- Directed by: Baltasar Kormákur
- Starring: Dermot Mulroney Diane Kruger Sam Shepard
- Cinematography: Óttar Guðnason
- Edited by: Elísabet Ronaldsdóttir
- Music by: James Newton Howard
- Distributed by: IFC Films
- Release dates: September 12, 2010 (Film by the Sea); October 22, 2010 (United States);
- Running time: 83 minutes
- Country: United States
- Languages: English Spanish
- Box office: $55,089

= Inhale (film) =

Inhale is a 2010 American thriller film directed by Baltasar Kormákur. It stars Dermot Mulroney and Diane Kruger.

==Plot==

Paul Stanton (Mulroney) and his wife Diane (Diane Kruger) are a couple whose daughter is dying from a rare degenerative lung condition. The only thing that can save her life is a lung transplant from an organ donor. The movie starts when the donated lung fails to arrive correctly. The movie goes back and forth between the present and the events leading up to it. In the present day, Paul goes to Juarez, Mexico to find a man called Dr. Navarro. After leaving his cell number at many local hospitals, somebody finally contacts Paul.
In the past, Dr. Rubin (Rosanna Arquette), who's treating their daughter (Mia Stallard), had given them information regarding Paul's associate, Harrison (Shepard), who somehow managed to get an organ transplant for himself, possibly from the black market. Paul confronted Harrison and finally managed to get Dr. Navarro's name from him. Harrison told him that he was contacted by Navarro and he didn't know how to reach him.

Back in the present day, Paul is ambushed by a couple of Navarro's guys that tell him to stay away. After an arduous search, Paul finally finds out that Dr. Navarro is actually Dr. Martinez (Vincent Perez) from a local hospital that he visited previously for his wounds. Paul confronts Martinez and asks him to find a lung donor for his daughter, who only has one week to live. Martinez agrees to help him for a $250,000 cash payment.

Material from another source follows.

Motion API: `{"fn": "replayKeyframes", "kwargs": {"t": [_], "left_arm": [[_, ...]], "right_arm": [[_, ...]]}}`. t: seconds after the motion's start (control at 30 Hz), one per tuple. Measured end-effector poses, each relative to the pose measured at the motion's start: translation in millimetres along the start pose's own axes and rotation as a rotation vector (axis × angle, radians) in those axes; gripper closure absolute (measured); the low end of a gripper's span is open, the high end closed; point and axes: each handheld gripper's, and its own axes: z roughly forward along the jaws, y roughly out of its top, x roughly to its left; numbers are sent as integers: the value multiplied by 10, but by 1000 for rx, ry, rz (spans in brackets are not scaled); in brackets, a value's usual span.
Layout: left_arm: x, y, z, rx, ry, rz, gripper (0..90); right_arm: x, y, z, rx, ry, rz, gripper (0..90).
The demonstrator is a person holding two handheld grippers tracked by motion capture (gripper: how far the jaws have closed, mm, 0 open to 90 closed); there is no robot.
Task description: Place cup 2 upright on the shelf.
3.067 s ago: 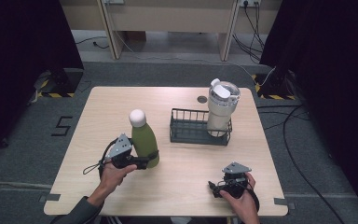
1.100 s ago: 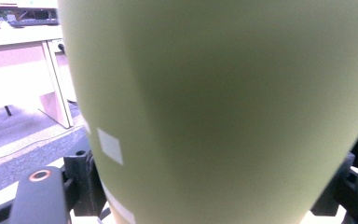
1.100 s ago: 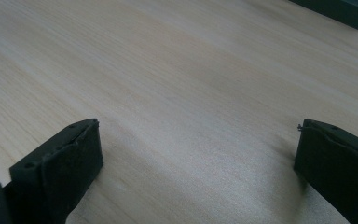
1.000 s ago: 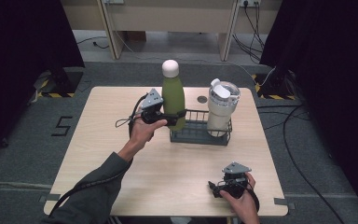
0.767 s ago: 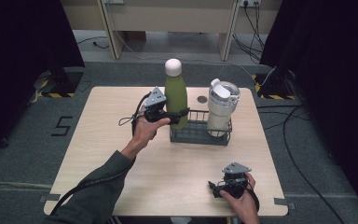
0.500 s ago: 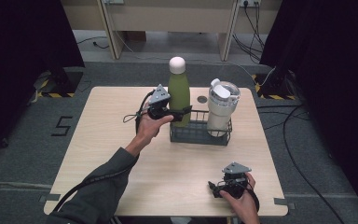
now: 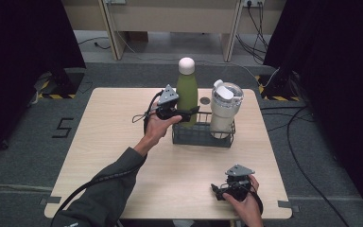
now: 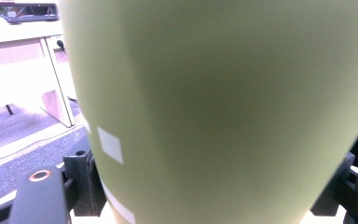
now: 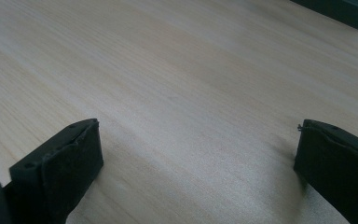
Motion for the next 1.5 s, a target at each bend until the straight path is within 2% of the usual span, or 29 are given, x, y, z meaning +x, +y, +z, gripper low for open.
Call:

The next day, Martinez tells Paul that he has found a matching donor for his daughter. Paul tells Diane to go to Juarez and prepare their daughter for the transplant operation. Little does Paul know that the donor is actually a live person; Martinez and his men have planned a hit-and-run accident to get the lung implant from a local street boy. Paul discovers this fact and tells Diane about it. Diane tells him that she does not want to know where the donor comes from. Paul confronts Martinez at the operating table. Martinez tells Paul to make a choice: to go ahead with the operation or disband the operation knowing that they won't be able to find another match in time to save his daughter's life. The next scene shows Paul and Diane at their daughter's funeral. Diane gives Paul an accusing look blaming him for their daughter's death. Meanwhile, elsewhere, the local boy that was supposed to be the organ donor is alive and playing soccer with his friends.

==Cast==
- Dermot Mulroney as Paul Stanton
- Diane Kruger as Diane Stanton
- Sam Shepard as James Harrison
- Jordi Mollà as Aguilar
- Vincent Perez as Dr. Martínez
- Rosanna Arquette as Dr. Rubin
- Kristyan Ferrer as Miguel
- Mia Stallard as Chloe
- Jude Herrera as Claudia
- Abraham Chaidez as Luis Ruiz
- Arlin Alcala as receptionist.

==Release==
Inhale was featured at the Hamptons International Film Festival and had a limited wide release in the United States in October 2010.